> [HOW TO COMPLETE THIS TASK]: Copy all lines below containing "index".

> [SUPPLIED MATERIAL]:
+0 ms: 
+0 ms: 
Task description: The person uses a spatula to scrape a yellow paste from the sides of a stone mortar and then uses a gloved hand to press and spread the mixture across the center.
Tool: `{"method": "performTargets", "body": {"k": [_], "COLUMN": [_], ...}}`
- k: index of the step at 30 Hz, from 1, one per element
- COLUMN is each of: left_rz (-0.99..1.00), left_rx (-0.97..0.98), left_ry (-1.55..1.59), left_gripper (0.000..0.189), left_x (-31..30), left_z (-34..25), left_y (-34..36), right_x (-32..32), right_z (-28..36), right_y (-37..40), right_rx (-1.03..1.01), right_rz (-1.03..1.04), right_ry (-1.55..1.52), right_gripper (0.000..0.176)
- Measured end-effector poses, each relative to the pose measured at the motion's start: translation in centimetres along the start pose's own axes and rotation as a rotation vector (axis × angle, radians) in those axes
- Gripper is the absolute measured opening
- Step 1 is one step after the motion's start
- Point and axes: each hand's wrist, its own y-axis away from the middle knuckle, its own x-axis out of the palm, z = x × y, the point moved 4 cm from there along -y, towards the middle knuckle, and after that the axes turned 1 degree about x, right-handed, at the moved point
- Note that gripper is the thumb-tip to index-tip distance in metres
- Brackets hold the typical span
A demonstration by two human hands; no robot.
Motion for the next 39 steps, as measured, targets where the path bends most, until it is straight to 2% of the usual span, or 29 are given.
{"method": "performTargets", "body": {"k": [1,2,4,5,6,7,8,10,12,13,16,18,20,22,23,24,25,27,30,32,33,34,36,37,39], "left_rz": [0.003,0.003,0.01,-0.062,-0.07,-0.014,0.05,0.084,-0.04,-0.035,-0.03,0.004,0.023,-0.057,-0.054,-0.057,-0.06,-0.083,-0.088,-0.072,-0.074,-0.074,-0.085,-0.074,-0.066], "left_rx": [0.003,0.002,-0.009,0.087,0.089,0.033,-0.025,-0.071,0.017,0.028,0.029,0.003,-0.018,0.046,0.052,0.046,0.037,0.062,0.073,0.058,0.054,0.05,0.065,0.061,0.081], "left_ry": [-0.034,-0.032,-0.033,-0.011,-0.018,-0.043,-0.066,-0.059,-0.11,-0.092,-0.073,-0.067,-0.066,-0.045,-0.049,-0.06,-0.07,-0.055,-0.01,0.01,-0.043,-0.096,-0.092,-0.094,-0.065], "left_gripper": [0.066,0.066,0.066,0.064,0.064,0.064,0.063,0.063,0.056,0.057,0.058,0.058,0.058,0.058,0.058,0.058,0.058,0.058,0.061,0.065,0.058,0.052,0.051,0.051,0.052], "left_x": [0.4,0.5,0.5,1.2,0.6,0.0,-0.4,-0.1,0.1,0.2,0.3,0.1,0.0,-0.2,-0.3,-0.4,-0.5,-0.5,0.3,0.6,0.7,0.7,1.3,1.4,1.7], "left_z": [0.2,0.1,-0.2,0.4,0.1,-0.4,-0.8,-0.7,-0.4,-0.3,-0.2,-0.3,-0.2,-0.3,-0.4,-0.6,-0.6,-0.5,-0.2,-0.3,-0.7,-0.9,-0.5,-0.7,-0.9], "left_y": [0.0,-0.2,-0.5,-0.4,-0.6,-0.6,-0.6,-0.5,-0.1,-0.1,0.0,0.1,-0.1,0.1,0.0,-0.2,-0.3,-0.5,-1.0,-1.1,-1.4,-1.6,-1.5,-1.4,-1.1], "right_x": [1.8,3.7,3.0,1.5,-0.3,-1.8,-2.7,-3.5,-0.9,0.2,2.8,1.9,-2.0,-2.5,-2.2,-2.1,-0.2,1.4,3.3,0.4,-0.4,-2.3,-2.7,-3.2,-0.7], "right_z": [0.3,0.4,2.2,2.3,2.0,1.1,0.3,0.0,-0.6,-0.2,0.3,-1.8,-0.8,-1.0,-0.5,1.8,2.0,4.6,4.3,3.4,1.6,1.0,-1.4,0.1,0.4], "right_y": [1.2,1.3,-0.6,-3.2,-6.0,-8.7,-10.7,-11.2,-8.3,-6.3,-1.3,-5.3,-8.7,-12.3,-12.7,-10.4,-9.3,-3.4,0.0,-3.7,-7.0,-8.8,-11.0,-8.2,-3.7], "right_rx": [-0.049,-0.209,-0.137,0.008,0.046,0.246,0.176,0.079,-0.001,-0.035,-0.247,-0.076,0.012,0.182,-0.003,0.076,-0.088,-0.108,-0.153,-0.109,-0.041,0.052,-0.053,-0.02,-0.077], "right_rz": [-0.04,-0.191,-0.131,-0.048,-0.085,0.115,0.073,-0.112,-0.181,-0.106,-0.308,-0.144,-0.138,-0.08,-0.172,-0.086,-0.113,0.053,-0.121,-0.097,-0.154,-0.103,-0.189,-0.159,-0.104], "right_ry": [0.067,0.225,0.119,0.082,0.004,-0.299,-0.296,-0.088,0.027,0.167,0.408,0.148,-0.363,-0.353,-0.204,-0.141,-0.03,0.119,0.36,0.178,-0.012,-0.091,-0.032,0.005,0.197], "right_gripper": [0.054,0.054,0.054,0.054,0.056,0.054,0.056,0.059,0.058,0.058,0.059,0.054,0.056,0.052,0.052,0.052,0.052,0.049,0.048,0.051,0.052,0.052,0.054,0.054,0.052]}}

> [SOLUTION BELOW]:
- k: index of the step at 30 Hz, from 1, one per element
- Note that gripper is the thumb-tip to index-tip distance in metres

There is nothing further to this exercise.